Problem requirements: Across the entries below, tally every line that holds the word "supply". Give only the tally.

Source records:
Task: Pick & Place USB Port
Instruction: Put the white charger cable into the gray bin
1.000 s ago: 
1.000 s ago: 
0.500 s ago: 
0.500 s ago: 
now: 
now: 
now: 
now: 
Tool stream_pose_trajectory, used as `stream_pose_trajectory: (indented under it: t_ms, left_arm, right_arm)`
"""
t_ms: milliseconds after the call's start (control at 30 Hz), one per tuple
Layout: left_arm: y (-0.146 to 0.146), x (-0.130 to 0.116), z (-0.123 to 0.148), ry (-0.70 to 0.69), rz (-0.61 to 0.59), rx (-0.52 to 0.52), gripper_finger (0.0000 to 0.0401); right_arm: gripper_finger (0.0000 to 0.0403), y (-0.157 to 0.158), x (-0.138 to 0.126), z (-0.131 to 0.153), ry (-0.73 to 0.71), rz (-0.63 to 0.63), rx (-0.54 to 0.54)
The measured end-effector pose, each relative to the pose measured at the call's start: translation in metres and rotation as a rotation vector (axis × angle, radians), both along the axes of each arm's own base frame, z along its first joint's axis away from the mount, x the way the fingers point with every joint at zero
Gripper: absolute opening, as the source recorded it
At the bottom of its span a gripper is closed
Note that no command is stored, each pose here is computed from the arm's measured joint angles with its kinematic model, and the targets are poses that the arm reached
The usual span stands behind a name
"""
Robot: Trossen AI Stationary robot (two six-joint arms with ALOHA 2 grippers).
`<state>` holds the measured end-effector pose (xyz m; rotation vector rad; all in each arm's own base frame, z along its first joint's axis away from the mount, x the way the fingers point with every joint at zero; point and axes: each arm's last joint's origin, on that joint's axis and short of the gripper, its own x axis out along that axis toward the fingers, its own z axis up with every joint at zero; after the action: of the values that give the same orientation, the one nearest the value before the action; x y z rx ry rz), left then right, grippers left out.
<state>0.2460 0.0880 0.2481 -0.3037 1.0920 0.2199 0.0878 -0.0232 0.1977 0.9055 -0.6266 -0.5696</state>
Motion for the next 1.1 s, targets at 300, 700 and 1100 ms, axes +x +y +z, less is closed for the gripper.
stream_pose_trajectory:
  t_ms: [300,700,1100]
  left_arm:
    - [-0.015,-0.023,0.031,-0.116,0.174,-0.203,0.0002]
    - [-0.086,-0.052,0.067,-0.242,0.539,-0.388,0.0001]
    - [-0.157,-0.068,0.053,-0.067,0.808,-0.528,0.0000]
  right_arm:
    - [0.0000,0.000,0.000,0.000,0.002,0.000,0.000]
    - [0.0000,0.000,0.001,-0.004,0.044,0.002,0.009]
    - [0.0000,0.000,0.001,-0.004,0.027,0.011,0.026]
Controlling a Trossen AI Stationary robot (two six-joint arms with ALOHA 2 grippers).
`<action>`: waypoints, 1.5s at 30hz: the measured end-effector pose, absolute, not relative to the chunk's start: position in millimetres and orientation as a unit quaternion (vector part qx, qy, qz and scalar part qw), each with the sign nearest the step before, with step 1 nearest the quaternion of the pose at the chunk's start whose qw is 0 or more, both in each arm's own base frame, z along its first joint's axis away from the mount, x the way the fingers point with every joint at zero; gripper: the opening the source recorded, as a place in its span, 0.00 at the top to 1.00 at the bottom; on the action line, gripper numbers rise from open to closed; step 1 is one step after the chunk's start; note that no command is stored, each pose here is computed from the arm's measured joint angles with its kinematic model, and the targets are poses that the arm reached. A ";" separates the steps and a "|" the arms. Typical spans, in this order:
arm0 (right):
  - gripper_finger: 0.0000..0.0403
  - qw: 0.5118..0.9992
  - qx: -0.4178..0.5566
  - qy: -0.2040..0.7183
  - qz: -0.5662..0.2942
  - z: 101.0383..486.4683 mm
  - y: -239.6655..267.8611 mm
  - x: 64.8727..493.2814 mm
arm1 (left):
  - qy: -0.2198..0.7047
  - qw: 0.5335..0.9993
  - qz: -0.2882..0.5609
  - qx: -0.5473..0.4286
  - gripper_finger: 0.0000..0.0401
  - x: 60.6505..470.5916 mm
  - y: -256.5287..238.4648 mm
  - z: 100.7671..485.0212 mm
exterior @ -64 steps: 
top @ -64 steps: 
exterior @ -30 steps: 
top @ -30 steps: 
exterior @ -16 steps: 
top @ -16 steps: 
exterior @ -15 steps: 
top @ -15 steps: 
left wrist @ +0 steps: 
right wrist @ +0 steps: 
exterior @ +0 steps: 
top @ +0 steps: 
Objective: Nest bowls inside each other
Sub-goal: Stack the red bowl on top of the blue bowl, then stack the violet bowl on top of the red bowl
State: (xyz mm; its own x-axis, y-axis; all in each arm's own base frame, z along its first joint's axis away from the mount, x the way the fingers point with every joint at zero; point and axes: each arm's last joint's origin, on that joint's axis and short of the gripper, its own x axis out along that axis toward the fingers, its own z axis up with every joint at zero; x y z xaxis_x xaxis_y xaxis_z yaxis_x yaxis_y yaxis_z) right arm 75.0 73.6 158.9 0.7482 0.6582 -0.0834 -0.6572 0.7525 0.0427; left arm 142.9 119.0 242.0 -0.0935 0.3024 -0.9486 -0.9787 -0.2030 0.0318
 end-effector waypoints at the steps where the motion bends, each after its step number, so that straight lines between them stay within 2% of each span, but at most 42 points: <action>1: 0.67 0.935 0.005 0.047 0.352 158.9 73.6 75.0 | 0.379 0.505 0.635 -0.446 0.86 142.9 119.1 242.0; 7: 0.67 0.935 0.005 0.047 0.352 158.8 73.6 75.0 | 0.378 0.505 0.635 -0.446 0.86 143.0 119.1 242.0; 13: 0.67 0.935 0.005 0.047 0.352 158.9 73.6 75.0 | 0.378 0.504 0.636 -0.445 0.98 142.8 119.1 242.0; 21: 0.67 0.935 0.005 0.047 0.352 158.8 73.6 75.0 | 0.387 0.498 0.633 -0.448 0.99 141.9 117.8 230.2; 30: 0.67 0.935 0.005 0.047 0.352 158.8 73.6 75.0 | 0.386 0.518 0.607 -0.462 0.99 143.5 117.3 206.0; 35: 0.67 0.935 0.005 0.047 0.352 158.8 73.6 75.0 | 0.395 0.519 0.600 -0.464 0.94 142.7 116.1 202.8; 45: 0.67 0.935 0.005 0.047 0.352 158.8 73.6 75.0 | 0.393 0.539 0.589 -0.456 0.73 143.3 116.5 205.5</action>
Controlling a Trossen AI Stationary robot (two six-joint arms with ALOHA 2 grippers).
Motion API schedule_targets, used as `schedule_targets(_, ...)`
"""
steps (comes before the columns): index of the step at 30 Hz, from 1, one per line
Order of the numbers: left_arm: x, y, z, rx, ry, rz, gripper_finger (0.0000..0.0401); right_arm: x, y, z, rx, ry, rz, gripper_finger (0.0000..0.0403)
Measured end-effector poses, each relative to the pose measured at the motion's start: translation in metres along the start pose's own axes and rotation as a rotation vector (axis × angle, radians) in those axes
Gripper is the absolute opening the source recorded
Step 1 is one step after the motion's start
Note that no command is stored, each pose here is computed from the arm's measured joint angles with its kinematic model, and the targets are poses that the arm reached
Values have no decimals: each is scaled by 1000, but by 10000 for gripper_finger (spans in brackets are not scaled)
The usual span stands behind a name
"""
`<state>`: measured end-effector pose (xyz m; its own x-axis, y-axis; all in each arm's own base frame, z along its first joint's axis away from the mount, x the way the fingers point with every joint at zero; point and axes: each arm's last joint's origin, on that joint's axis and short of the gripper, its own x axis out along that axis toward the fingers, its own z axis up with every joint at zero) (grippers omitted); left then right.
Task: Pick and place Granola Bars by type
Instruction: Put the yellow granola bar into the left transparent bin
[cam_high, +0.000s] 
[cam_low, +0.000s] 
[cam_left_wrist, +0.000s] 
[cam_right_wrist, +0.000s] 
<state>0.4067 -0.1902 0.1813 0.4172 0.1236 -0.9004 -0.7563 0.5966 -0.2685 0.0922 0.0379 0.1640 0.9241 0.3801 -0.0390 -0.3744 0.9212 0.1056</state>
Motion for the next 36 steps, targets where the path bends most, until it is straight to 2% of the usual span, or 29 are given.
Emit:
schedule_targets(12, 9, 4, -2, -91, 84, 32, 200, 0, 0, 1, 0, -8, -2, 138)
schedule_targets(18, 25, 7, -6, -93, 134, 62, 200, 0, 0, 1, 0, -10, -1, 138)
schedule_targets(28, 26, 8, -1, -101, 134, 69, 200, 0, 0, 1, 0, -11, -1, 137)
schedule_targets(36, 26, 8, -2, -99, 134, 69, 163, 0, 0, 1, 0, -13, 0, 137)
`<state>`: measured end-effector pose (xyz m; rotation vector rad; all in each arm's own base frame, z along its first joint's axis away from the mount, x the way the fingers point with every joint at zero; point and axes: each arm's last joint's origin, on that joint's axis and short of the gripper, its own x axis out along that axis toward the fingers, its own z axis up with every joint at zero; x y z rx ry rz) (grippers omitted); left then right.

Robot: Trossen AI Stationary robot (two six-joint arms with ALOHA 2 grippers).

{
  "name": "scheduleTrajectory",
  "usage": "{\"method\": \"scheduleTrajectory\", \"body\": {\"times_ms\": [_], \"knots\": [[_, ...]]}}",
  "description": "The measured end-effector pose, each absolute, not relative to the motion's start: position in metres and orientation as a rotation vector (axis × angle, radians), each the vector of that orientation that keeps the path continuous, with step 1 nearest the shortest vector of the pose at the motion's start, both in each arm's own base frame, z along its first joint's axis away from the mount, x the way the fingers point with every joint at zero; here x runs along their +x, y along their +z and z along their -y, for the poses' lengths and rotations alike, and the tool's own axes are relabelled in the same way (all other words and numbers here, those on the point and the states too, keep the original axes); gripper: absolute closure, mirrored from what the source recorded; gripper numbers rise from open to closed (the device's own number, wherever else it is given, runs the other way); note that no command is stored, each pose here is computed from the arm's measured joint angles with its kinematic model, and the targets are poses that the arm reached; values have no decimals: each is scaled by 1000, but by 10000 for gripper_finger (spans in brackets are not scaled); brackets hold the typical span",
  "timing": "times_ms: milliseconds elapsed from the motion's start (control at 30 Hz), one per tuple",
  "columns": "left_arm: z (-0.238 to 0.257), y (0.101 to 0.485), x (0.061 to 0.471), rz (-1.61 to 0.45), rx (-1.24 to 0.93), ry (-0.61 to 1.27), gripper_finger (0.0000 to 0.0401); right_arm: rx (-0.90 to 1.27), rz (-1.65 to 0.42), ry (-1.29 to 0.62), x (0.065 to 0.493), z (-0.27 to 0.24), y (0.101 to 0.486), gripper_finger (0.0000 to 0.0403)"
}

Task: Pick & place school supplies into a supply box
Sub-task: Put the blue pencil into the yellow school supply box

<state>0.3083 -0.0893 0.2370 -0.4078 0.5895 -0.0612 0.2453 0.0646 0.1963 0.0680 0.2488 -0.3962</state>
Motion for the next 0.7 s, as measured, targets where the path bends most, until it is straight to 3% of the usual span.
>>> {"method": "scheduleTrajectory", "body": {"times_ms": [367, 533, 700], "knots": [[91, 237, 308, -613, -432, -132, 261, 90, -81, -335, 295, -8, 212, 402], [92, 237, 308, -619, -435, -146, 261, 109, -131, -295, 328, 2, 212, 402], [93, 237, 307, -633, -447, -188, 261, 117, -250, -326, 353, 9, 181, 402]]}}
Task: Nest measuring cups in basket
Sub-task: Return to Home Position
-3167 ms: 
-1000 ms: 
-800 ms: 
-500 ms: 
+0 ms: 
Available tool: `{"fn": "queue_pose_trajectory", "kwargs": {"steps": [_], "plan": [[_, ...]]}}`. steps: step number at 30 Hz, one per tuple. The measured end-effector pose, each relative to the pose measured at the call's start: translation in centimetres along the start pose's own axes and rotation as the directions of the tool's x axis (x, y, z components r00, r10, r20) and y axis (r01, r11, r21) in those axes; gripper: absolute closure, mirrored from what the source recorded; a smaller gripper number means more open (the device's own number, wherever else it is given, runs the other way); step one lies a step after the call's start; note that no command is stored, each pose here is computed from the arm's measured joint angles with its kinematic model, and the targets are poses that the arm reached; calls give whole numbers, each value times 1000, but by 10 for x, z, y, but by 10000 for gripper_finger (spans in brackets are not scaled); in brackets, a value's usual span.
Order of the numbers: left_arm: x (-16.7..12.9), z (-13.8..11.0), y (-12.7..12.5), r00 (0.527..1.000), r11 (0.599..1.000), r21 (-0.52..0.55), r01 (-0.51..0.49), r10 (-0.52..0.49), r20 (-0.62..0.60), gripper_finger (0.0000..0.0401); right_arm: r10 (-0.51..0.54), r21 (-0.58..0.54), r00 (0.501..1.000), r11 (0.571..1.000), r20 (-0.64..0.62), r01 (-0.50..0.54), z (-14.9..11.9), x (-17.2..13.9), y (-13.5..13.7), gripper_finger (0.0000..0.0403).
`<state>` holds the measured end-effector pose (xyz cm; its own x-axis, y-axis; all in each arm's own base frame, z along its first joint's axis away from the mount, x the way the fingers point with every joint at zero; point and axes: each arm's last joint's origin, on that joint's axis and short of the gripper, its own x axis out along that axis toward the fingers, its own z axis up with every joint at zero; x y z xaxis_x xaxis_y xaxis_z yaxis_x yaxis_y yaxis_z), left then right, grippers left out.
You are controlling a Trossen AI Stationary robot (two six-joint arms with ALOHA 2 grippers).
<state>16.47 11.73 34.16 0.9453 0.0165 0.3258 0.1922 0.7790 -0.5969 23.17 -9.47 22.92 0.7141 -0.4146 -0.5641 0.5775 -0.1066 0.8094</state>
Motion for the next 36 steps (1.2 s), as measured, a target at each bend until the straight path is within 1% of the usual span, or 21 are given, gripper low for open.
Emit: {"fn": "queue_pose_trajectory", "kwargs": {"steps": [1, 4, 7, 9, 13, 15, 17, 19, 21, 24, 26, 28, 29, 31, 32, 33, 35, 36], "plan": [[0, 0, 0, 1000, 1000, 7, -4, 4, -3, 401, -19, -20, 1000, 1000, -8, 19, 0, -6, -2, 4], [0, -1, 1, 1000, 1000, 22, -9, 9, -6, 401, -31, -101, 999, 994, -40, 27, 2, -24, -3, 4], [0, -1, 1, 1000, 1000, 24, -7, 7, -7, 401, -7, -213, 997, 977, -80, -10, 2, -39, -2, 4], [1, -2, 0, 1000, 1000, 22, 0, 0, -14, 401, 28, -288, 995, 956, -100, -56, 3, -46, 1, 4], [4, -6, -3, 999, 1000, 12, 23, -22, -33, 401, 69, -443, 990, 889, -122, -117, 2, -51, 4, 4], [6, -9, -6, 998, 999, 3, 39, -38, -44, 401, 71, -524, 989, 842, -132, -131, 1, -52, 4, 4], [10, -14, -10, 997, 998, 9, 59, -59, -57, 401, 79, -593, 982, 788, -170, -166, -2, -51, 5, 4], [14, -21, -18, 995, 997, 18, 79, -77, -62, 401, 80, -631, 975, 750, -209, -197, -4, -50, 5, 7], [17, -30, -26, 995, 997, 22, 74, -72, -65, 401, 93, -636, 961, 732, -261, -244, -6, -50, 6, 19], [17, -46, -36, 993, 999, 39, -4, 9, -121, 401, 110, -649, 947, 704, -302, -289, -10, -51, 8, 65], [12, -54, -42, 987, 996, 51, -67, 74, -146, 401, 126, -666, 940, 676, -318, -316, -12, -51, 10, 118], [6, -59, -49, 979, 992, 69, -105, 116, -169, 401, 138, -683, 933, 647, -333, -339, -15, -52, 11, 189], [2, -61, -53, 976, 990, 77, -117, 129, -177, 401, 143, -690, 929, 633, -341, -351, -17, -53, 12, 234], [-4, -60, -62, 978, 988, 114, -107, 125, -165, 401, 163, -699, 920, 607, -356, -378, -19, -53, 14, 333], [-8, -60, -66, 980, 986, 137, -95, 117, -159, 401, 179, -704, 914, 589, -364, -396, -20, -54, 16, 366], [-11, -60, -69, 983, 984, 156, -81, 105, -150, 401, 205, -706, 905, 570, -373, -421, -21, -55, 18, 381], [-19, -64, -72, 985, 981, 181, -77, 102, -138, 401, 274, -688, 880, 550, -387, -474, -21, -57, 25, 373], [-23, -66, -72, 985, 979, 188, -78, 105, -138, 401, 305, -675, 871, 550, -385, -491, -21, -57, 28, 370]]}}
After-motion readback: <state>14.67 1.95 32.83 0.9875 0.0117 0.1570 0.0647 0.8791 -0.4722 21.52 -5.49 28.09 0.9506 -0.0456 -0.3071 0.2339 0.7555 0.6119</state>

Response to this exercise: 2